Pellencin: «Deluso dalla Fiom, ha gestito male il mio caso»

FELTRE. La sentenza del Tribunale che ha chiuso la vertenza tra la Clivet ed il delegato Fiom Giorgio Pellencin segna a sua volta la spaccatura tra il sindacalista e la Cgil. «Il sindacato mi aveva...

FELTRE. La sentenza del Tribunale che ha chiuso la vertenza tra la Clivet ed il delegato Fiom Giorgio Pellencin segna a sua volta la spaccatura tra il sindacalista e la Cgil.

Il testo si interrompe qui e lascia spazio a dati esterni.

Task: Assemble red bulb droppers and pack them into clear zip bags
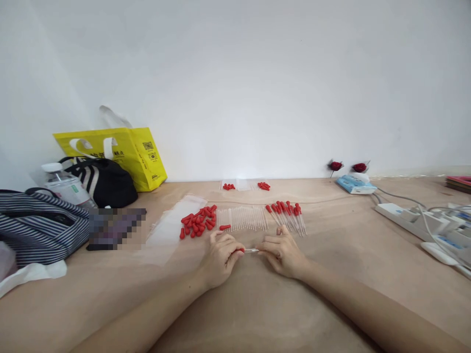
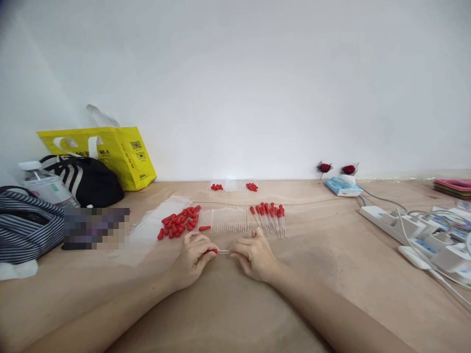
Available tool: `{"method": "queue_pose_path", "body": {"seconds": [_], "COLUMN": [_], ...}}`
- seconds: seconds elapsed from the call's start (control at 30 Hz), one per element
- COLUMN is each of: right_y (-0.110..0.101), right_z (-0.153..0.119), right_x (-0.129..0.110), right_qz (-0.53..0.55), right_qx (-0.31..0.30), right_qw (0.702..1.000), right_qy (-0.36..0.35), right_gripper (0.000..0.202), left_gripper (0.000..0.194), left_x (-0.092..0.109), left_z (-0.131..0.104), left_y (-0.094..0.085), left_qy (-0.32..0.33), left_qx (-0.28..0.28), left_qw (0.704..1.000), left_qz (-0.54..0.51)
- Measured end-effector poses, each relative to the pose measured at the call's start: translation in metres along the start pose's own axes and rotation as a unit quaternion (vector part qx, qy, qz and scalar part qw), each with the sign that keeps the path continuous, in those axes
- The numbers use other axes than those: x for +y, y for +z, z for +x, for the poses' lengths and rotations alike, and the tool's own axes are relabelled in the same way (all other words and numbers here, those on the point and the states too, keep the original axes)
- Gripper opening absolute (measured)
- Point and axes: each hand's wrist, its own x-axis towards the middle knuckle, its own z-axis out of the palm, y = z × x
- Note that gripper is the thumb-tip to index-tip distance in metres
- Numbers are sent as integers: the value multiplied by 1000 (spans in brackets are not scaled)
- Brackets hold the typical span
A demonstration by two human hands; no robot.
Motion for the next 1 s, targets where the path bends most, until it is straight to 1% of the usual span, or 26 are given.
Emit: {"method": "queue_pose_path", "body": {"seconds": [0.1, 0.23, 0.53, 0.7, 0.87, 1.0], "right_y": [-1, 1, 7, 10, 11, 7], "right_z": [-1, -2, 3, 4, 5, 8], "right_x": [0, -6, -12, -14, -12, -9], "right_qz": [-41, -62, -21, 13, 18, 3], "right_qx": [4, 14, -6, 1, -16, -38], "right_qw": [999, 998, 1000, 1000, 999, 999], "right_qy": [-20, -21, 5, 13, 27, 33], "right_gripper": [20, 21, 25, 25, 26, 24], "left_gripper": [16, 18, 18, 19, 17, 15], "left_x": [1, 3, 3, 0, -2, -1], "left_z": [-1, -1, 0, -1, 0, 1], "left_y": [-1, 0, 0, 2, 2, 0], "left_qy": [20, 31, 52, 58, 62, 51], "left_qx": [-16, -18, -25, -29, -31, -25], "left_qw": [1000, 999, 998, 998, 998, 998], "left_qz": [9, 15, 13, 8, 5, 16]}}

«Il sindacato mi aveva garantito l'appoggio in tutti i gradi di giudizio», dice Pellencin, «e invece dopo la sentenza di primo grado ha ritenuto di non fare ricorso lasciando a me l'eventuale decisione che però avrebbe costretto il sottoscritto ad esporsi personalmente al pagamento delle spese legali già maturate oltre ovviamente a quelle future. Se mi avessero spiegato prima che queste erano le condizioni del loro patrocinio legale avrei potuto essere d'accordo oppure assumere un avvocato di mia fiducia e gestire l’intera causa in modo diverso. Così, invece, mi hanno lasciato in mezzo al guado, consigliandomi in tutta fretta di firmare anche l'accordo di conciliazione alla Direzione territoriale del lavoro».

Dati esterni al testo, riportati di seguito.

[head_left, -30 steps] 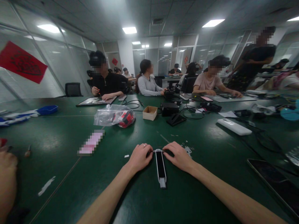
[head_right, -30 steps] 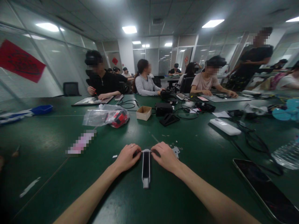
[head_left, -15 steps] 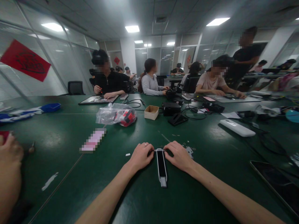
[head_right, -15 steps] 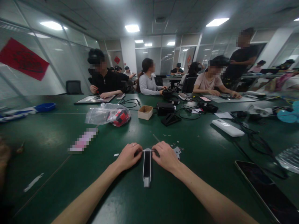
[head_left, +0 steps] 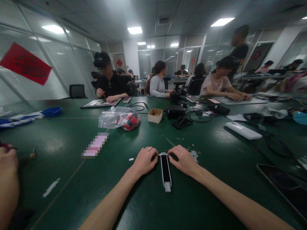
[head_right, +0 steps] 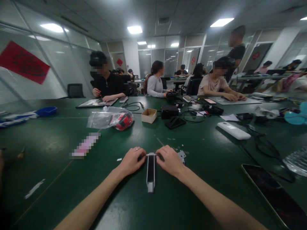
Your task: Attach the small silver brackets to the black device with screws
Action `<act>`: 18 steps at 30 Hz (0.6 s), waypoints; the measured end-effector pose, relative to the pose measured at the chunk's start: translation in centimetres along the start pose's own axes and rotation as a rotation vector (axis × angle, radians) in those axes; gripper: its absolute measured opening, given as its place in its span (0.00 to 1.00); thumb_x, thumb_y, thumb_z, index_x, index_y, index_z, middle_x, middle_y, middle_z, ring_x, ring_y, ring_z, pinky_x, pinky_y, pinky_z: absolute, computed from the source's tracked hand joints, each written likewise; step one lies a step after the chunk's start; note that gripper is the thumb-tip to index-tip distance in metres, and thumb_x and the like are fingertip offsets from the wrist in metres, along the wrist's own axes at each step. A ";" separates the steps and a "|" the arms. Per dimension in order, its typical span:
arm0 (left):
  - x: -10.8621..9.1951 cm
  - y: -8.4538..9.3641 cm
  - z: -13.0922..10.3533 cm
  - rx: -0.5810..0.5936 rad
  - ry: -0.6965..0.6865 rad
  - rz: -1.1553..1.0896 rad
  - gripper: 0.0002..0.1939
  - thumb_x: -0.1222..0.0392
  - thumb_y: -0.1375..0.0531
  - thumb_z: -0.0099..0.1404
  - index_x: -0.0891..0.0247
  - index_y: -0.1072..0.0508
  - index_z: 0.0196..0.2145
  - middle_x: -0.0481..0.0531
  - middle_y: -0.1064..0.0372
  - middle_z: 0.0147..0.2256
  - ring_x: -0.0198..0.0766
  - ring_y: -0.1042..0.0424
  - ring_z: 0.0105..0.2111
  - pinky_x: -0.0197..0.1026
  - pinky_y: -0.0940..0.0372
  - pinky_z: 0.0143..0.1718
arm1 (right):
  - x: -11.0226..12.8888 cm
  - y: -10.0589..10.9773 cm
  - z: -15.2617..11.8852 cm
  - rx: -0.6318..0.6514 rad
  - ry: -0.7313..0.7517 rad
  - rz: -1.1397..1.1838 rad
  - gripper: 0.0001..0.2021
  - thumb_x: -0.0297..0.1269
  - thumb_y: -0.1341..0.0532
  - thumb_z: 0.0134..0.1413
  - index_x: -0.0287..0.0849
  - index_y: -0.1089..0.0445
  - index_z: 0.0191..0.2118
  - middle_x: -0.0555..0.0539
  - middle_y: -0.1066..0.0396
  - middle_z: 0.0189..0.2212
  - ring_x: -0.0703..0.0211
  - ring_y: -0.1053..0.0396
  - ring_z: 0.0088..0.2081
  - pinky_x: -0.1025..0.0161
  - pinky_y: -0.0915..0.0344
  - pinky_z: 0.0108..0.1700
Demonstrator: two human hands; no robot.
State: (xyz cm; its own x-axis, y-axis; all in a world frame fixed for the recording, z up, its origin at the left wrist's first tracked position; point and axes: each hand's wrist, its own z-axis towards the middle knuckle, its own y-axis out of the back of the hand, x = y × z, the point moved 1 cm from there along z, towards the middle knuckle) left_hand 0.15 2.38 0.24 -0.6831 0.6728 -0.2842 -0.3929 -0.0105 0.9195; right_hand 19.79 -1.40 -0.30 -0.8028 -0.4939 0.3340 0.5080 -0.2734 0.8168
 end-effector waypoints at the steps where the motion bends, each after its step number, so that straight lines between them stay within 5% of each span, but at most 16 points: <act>1: 0.0 0.0 0.0 0.000 -0.002 0.001 0.04 0.64 0.46 0.62 0.61 0.32 0.34 0.50 0.32 0.34 0.39 0.33 0.36 0.40 0.43 0.36 | 0.0 0.0 0.0 0.001 0.000 0.004 0.05 0.29 0.43 0.53 0.41 0.30 0.35 0.45 0.28 0.33 0.55 0.33 0.37 0.55 0.34 0.39; 18: 0.0 0.1 0.0 -0.011 -0.022 0.003 0.04 0.65 0.46 0.62 0.61 0.32 0.33 0.50 0.33 0.33 0.38 0.34 0.35 0.39 0.42 0.36 | 0.0 0.1 -0.1 0.007 0.007 -0.018 0.05 0.29 0.42 0.53 0.40 0.30 0.36 0.46 0.28 0.34 0.56 0.33 0.37 0.57 0.34 0.41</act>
State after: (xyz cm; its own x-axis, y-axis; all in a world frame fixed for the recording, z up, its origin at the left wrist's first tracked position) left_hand 0.13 2.39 0.32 -0.6708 0.6886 -0.2753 -0.3979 -0.0209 0.9172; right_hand 19.88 -1.47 -0.31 -0.8093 -0.4950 0.3162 0.4917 -0.2762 0.8258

Pellencin fatica a comprendere alcune scelte compiute dalla Fiom Cgil nella gestione dell'intera vicenda che ha portato al suo licenziamento: «Soprattutto mi sono sentito abbandonato. Nessuno si è praticamente fatto sentire nei nove mesi intercorsi dal licenziamento alla sentenza. Hanno voluto gestire la pratica tenendomi ai margini. Poi dopo la sentenza mi è stato detto che c'era il rischio che l'avvocato di Clivet impugnasse il verdetto e io ho detto “bene, se non lo fate voi il ricorso lasciamolo fare all'azienda”. Nella vita bisogna anche rischiare per portare a casa il risultato. Tutto sommato chi esce peggio dalla vicenda è proprio la Fiom Cgil. Non capisco come abbia deciso di non fare ricorso. Al sottoscritto, alla fine, non viene contestato un uso improprio del permesso sindacale. Viene contestato un periodo di un'ora, forse meno, nel giorno 22 luglio, su un permesso di otto ore. In quel lasco di tempo ho accompagnato mia moglie a fare la spesa, ma ciò non significa che non abbia svolto attività sindacale. Nella sentenza viene evidenziata la scarsa produzione di materiale a supporto dell’attibvità svolta, ma la scelta di non produrla è stata della Fiom. Io di sicuro non potevo più accedere in azienda per recuperare alcunché visto che ero stato licenziato. Per il resto, Clivet è stata condannata a versare un risarcimento al sottoscritto e al pagamento delle spese processuali. Una sentenza strana, visto che di solito è il condannato a dovere pagare le spese».

Pellencin sottolinea come la sentenza abbia creato un precedente: «Una cosa pericolosissima», afferma il sindacalista. «Per tentare di mantenere il posto di lavoro ero disposto a correre il rischio di perdere in appello l'indennità che mi è stata riconosciuta, ma non potevo certo pensare di pagare tutte le spese legali di tasca mia. Il mio sindacato mi aveva assicurato che avrei avuto il suo appoggio in tutti i gradi di giudizio. Così non è stato e sinceramente, a questo punto non credo di sentirmi più tutelato».

La conclusione di Pellencin è amara: «Quello che ha fatto l'azienda lo posso capire dal loro punto di vista. Volevano indebolire le Rsu aziendali e ci sono riusciti. Basti pensare che a distanza di tutti questi mesi il mio posto non è stato preso da nessuno. Ma come la Fiom ha gestito l'intera faccenda, questo non l'ho proprio capito».